Ephemeral Pringles – A Lacuna Review

Some games fire me up. They make my hair stand on end and my heartbeat. This isn’t Lacuna. Lacuna makes everything still. It imparts a serene tone that emphasizes play above competition. And it does so in a non-traditional way.

Everyone likes to point out this game comes in a tube. Yes, tubes are weird and stand out on the shelf. Lacuna is weird and stands out on the table.

You pop that celestial Pringles can and unfurl the cloth map.

You’re staring at blackness.

A shake of the mustached can and a little twirl. Wooden flowers of various colors tumble from its mouth. An extremely pleasant and irregular emission of flora.

Then you claim them. You place a metal pawn in the ink.

A point of light, tottering in a foreign land.

Your place it between two like-colored pieces. You imagine a straight line connecting two same-colored flowers, and you may place your claimant anywhere upon that line. This allows you to take one of the floral bits.

It’s hypnotic. There’s something unique about all of this.

The lines are all over although they’re not. You must imagine them.

This formless shape of play and lack of strict gridded positioning hearkens to a similar multi-dimensional aura expressed in miniatures games. There’s a similar alien tone.

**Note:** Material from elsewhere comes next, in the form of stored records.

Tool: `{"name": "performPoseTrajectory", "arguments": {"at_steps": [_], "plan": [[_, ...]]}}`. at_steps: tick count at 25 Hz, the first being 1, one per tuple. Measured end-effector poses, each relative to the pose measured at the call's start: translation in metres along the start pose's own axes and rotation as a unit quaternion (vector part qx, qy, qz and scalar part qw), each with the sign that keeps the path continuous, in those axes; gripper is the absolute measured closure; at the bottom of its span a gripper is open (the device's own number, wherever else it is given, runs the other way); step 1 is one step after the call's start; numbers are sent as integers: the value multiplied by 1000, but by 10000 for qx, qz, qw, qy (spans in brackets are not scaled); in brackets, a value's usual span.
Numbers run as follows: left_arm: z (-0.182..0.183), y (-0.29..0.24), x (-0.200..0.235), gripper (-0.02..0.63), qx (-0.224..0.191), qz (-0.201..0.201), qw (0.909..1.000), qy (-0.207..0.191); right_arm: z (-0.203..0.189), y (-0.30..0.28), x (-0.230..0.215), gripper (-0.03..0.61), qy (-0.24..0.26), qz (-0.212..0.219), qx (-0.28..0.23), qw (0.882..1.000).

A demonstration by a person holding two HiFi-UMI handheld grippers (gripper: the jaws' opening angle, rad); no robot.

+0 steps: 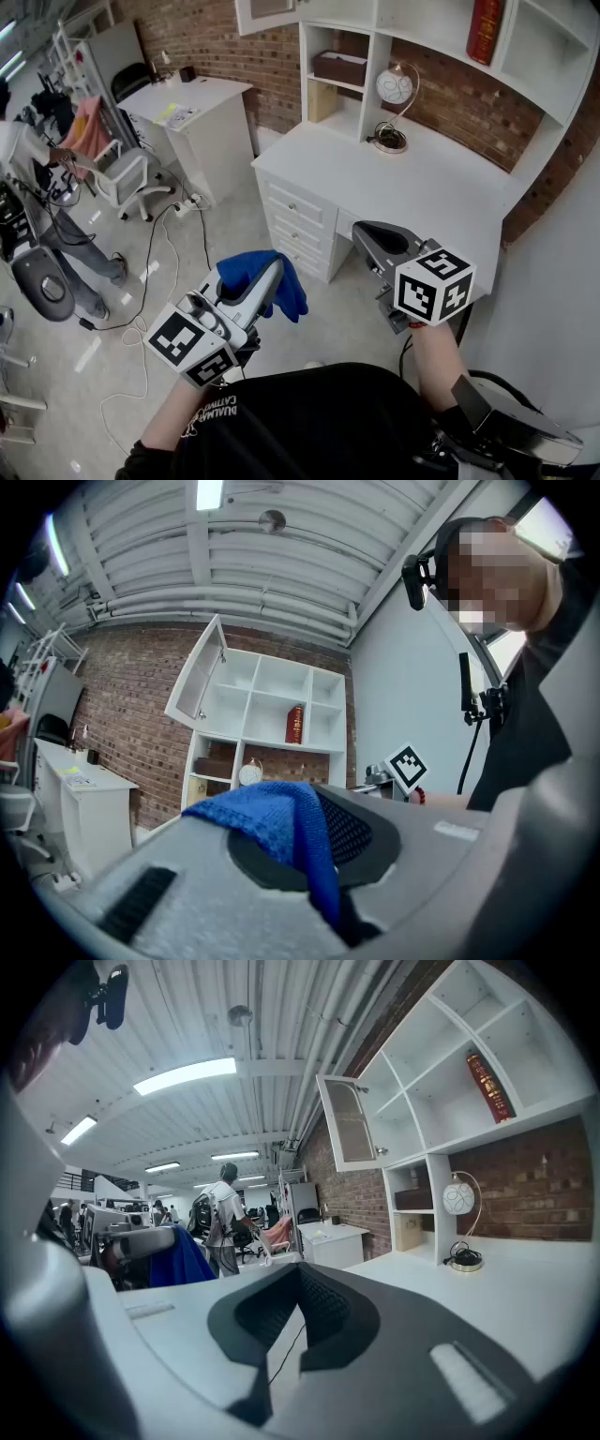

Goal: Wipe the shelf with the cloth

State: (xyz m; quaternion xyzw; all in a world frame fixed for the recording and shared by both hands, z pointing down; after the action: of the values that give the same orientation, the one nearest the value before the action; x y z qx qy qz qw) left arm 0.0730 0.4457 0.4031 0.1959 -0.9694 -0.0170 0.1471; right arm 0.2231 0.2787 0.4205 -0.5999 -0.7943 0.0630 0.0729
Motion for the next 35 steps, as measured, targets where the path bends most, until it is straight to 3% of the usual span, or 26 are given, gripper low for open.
{"name": "performPoseTrajectory", "arguments": {"at_steps": [14, 18, 22, 29, 35], "plan": [[-30, -18, 35, 603, 298, 144, 9979, 553, -53, -33, -20, 569, -626, 252, 534, 9963], [-29, -34, 49, 603, 186, 124, 9971, 726, -57, -41, -35, 569, -652, 190, 606, 9958], [-18, -56, 65, 604, -27, 106, 9979, 645, -46, -54, -57, 569, -517, 242, 607, 9965], [-2, -102, 84, 604, -175, -141, 9986, 470, -32, -84, -74, 569, 36, 763, 736, 9944], [9, -116, 108, 604, -183, -218, 9993, 229, -18, -107, -96, 569, 27, 706, 549, 9960]]}}
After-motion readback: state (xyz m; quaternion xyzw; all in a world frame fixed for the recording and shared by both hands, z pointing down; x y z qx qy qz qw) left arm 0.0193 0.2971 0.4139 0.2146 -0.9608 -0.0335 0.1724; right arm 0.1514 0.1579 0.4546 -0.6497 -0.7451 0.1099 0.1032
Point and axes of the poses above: the fingertips, and each gripper's own axes: y backward along the fingers, x to its left, z out of its top, the point moved 7 cm from there along y, backward along the fingers, and after that the axes turned 11 degrees about y, right-handed, at the moved point
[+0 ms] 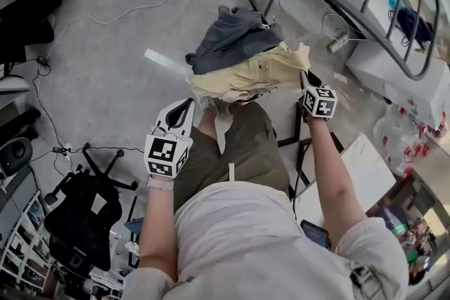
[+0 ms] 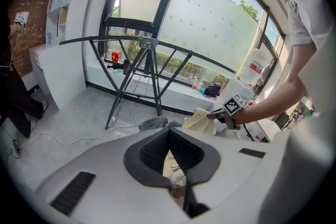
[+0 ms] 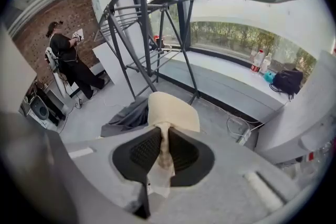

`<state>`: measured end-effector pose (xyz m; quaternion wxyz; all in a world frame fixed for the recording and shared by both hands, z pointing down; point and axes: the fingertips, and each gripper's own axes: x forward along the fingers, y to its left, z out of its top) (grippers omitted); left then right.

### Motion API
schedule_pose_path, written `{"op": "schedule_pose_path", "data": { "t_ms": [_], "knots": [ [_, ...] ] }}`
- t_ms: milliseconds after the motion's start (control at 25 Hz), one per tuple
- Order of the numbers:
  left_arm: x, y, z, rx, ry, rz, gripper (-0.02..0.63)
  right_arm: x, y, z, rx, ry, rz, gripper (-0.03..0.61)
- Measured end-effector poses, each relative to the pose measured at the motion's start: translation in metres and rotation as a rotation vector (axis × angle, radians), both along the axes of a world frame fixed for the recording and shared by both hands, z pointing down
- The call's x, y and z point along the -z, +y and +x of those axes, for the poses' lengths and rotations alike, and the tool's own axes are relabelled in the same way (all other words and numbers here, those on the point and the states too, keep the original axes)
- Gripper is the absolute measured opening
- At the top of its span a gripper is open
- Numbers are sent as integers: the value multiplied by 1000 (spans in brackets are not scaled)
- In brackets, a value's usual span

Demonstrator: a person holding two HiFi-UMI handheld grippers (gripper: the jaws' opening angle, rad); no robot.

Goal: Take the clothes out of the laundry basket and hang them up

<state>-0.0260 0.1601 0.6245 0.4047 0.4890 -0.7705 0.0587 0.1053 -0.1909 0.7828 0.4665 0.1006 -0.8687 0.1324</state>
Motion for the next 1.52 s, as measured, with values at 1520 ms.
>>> {"op": "schedule_pose_path", "data": {
  "t_ms": [1520],
  "knots": [
    [126, -130, -4, -392, -226, 331, 251, 554, 99, -118, 153, -964, 195, 40]
  ]
}}
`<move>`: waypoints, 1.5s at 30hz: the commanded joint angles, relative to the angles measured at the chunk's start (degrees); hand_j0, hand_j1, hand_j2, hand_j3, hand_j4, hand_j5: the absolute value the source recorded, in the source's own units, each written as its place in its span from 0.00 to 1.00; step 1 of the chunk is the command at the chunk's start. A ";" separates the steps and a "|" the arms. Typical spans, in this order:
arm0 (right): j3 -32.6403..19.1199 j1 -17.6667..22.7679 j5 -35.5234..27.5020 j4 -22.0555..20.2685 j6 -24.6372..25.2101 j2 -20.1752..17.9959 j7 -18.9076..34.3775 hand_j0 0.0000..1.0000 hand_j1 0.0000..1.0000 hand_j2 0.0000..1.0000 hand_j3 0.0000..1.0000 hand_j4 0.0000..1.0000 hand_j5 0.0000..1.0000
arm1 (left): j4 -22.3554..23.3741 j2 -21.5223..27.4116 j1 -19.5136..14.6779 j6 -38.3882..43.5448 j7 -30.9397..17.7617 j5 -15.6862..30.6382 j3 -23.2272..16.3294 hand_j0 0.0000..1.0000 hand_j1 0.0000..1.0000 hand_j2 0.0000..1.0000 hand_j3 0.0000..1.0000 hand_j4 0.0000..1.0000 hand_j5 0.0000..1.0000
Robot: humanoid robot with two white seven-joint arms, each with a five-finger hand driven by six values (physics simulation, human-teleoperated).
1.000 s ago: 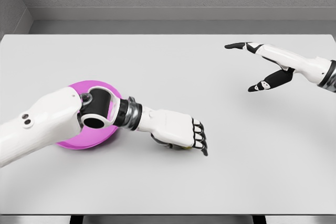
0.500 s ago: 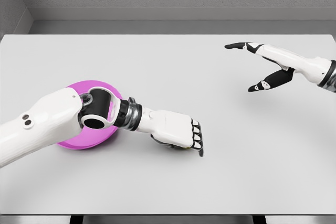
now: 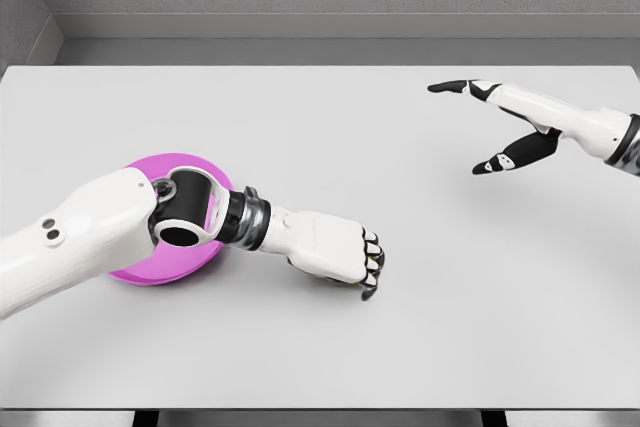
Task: Put the apple on the plate with both arms
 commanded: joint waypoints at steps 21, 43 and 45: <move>-0.03 0.09 -0.47 0.04 0.15 -0.02 -0.02 1.00 1.00 1.00 1.00 1.00 1.00 | -7.45 27.59 -1.49 -0.02 0.43 12.84 15.35 0.38 0.38 0.38 0.38 0.38 0.38; -0.12 0.00 -0.47 -0.04 0.15 -0.37 -0.02 1.00 1.00 1.00 1.00 1.00 1.00 | 1.60 28.74 5.36 -0.02 -0.01 12.76 15.00 1.00 1.00 1.00 1.00 1.00 1.00; -0.12 0.00 -0.47 -0.04 0.15 -0.37 -0.02 1.00 1.00 1.00 1.00 1.00 1.00 | 1.60 28.83 5.36 -0.02 0.17 12.76 14.91 1.00 1.00 1.00 1.00 1.00 1.00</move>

There is also competition. You’re placing those bright pawns between flowers in an attempt to claim the majority of each color. There are seven pieces in each color, so once a player has grabbed four, the rest of that particular hue should be ignored.

The second half of the exercise is better.

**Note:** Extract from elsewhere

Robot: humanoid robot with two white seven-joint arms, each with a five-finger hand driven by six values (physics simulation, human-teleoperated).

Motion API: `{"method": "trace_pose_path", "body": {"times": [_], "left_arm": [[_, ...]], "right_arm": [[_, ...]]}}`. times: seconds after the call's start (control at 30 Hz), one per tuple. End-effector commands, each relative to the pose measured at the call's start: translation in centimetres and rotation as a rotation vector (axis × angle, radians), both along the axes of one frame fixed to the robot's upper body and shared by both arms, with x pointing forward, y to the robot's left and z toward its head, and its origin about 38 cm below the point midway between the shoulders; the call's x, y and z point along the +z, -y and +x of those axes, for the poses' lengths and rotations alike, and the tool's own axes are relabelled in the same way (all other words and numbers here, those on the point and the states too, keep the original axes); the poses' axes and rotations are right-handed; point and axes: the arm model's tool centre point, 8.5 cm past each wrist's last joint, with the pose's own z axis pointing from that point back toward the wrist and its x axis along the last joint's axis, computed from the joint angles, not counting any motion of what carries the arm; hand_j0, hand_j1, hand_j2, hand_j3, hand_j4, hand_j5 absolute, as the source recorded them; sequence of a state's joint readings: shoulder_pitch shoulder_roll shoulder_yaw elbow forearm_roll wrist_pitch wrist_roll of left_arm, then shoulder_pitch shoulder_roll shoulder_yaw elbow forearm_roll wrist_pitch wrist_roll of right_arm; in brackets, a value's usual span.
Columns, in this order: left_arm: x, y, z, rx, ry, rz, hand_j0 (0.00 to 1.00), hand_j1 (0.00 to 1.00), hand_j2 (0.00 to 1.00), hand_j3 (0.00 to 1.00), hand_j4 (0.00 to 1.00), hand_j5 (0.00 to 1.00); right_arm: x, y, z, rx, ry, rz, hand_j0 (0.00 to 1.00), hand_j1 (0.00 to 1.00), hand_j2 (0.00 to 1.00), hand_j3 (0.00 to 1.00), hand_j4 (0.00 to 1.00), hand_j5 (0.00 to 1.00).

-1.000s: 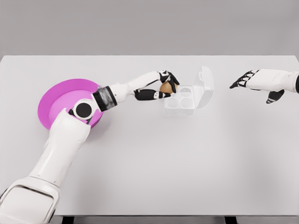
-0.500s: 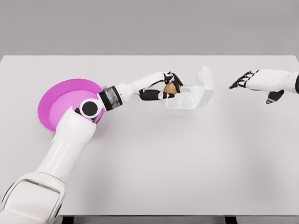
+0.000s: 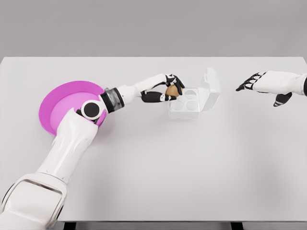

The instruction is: Pack egg into the box and close the box lid

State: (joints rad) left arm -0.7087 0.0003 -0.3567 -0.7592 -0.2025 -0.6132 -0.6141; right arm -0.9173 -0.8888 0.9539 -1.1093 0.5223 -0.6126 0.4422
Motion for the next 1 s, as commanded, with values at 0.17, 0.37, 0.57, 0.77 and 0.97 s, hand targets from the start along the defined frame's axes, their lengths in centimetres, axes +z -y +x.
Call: {"method": "trace_pose_path", "body": {"times": [0.17, 0.37, 0.57, 0.77, 0.97], "left_arm": [[-0.3, -0.3, 0.3, 0.013, -0.016, 0.003, 0.42, 0.42, 0.42, 0.42, 0.42, 0.42], [0.4, -0.2, 0.6, 0.009, 0.005, 0.024, 0.42, 0.42, 0.42, 0.42, 0.42, 0.42], [1.0, 0.1, 0.9, -0.002, 0.024, 0.039, 0.42, 0.42, 0.42, 0.42, 0.42, 0.42], [1.4, 1.2, 0.7, -0.039, 0.041, 0.068, 0.42, 0.42, 0.42, 0.42, 0.42, 0.42], [2.1, 1.6, 1.0, -0.055, 0.057, 0.085, 0.42, 0.42, 0.42, 0.42, 0.42, 0.42]], "right_arm": [[0.1, 0.1, 0.0, -0.003, 0.001, 0.004, 1.0, 1.0, 1.0, 1.0, 1.0, 1.0], [0.1, 0.2, 0.0, -0.008, 0.001, 0.003, 1.0, 1.0, 1.0, 1.0, 1.0, 1.0], [0.0, 0.5, -0.1, -0.014, -0.002, 0.002, 1.0, 1.0, 1.0, 1.0, 1.0, 1.0], [-0.1, 0.8, -0.2, -0.021, -0.004, -0.001, 1.0, 1.0, 1.0, 1.0, 1.0, 1.0], [-0.1, 0.8, -0.2, -0.021, -0.004, 0.0, 1.0, 1.0, 1.0, 1.0, 1.0, 1.0]]}}
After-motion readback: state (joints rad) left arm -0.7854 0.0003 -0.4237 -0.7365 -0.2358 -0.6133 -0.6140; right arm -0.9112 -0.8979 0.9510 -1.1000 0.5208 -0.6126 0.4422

Once each player has placed their fifth and final marker, we re-assess. There are still flowers scattered about, yet to be claimed. Now, each is picked up by the player with a pawn sitting closest. It’s a moment where distance is crystallized, perhaps even measured with the included ruler. This formality stands in contrast to the earlier freeform placing and claiming. It also adds a heap of texture to the placement of pawns, forming a second consideration that is equally as important as the first.

Sticklers would classify Lacuna an abstract. But this isn’t YINSH or Quarto.

At nearly every point it strives for singularity.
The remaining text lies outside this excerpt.